WHAT YOU ARE ASKED TO DO:
Repeat only the lines below that run from the line with "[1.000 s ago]" to the line with "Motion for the", ends included; skip every picture.

SOURCE DATA:
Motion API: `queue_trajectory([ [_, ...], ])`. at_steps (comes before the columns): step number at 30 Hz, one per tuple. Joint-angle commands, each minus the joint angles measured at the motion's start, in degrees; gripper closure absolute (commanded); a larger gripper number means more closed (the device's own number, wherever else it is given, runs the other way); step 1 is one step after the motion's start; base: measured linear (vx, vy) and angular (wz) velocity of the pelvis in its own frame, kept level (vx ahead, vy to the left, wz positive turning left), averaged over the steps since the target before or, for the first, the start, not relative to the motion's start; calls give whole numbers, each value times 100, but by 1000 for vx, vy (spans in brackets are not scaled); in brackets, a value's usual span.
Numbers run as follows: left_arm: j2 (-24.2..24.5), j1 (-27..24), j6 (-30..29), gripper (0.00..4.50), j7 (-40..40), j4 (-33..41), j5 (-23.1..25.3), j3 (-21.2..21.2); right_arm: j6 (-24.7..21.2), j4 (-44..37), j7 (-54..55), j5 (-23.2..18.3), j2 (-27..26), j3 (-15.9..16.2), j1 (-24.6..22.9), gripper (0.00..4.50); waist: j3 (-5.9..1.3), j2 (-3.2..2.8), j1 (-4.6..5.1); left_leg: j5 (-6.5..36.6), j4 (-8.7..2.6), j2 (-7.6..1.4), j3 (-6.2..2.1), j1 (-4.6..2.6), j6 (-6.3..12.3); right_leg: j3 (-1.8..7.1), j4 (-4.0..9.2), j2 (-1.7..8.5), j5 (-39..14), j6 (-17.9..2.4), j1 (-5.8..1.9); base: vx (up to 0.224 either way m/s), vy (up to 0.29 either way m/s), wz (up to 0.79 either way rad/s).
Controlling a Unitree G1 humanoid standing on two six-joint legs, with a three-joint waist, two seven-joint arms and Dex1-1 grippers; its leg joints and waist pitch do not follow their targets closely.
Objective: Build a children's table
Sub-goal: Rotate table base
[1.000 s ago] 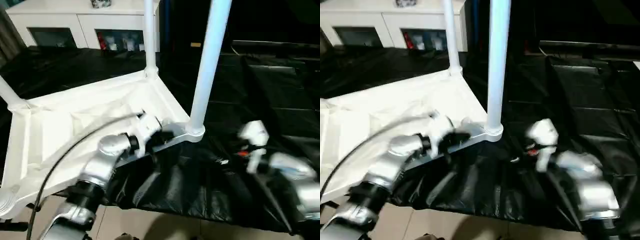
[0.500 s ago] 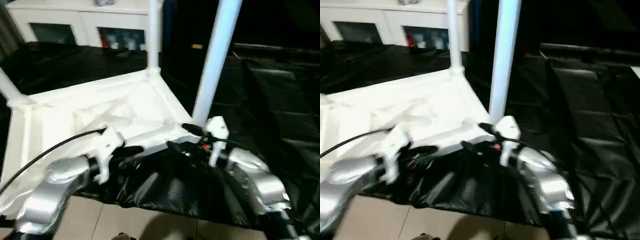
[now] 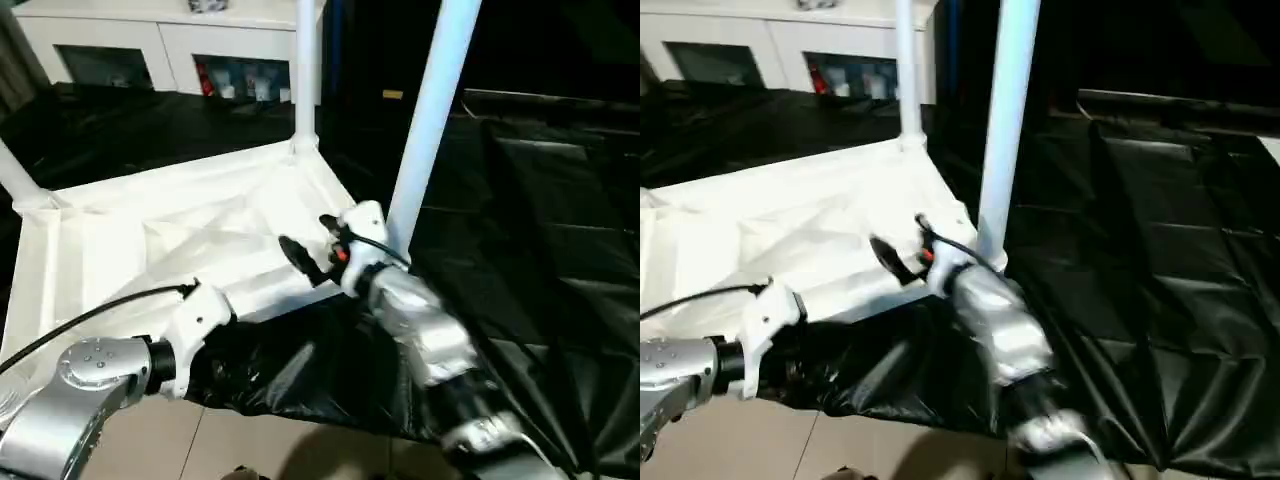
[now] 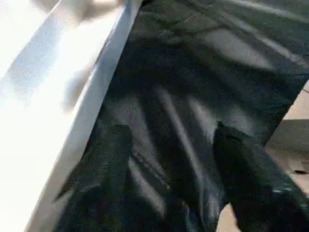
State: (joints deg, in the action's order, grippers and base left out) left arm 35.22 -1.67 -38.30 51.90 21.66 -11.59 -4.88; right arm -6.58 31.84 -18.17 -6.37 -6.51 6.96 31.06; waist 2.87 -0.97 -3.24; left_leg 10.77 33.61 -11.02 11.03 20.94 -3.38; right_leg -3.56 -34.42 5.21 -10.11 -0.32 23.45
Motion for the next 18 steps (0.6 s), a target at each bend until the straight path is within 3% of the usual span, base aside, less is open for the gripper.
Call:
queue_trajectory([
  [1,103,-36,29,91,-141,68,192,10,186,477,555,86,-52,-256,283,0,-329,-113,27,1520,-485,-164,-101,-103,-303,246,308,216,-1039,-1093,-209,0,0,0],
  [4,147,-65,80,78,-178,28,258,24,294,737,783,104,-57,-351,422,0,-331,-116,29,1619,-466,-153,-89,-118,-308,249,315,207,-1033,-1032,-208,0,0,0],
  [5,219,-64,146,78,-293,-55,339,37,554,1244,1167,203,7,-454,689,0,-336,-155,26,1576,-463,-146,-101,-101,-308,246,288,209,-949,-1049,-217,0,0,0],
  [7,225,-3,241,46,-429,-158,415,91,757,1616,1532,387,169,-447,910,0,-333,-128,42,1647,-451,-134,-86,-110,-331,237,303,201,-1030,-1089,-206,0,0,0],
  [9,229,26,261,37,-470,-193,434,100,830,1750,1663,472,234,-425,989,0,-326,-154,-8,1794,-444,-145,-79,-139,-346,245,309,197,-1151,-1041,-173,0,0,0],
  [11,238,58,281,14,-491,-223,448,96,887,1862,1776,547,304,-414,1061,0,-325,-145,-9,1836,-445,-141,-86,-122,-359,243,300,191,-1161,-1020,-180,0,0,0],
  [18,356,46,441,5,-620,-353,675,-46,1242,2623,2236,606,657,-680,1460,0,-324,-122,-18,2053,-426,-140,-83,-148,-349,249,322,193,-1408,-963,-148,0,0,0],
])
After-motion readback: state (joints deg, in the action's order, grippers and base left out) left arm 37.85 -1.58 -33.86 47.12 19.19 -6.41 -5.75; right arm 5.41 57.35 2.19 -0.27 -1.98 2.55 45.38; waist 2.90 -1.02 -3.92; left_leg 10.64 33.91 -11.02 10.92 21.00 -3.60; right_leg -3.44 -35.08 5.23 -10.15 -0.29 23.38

EXPECTED ANSWER:
[1.000 s ago] 
[0.500 s ago] 
[now] 
[now] 
State: (joints deg, in the action's order, grippers and base left out) left arm 35.22 -1.67 -38.30 51.90 21.66 -11.59 -4.88; right arm -6.58 31.84 -18.17 -6.37 -6.51 6.96 31.06; waist 2.87 -0.97 -3.24; left_leg 10.77 33.61 -11.02 11.03 20.94 -3.38; right_leg -3.56 -34.42 5.21 -10.11 -0.32 23.45
Motion for the next 18 steps (0.6 s), a target at each bend until the straight path is within 3% of the usual span, base aside, less is open for the gripper.

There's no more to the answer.